Exercise details:
Starting from the line in which "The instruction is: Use" appears, set down each line exactly through the end of the listing, and nothing else. Leave out pictures.

★ ★ ★

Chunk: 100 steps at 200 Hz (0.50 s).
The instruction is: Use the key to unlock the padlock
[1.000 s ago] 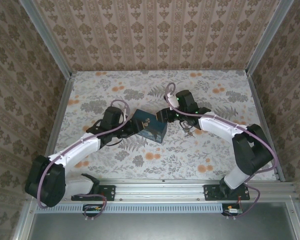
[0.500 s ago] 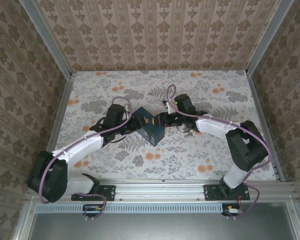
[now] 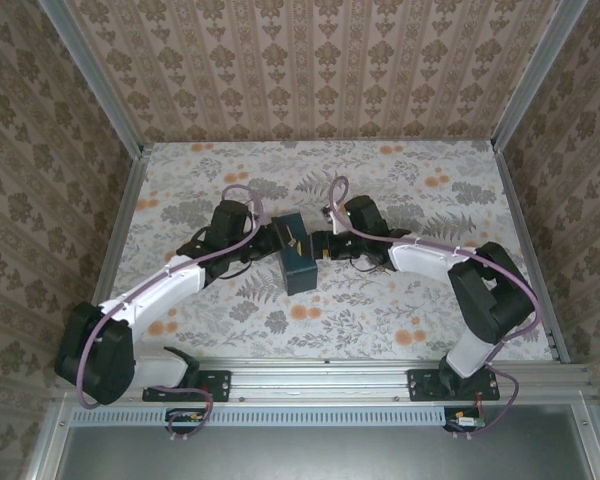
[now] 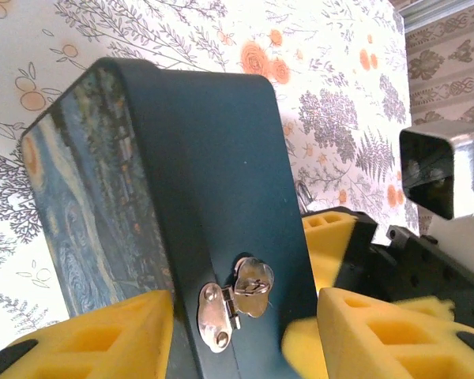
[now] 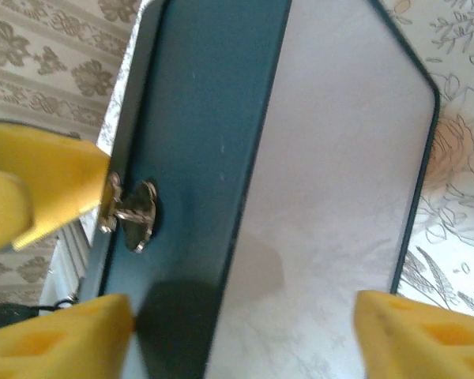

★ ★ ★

Result of this task:
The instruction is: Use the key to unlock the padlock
[1.000 s ago] 
[0.500 s ago] 
[now] 
[now] 
[now] 

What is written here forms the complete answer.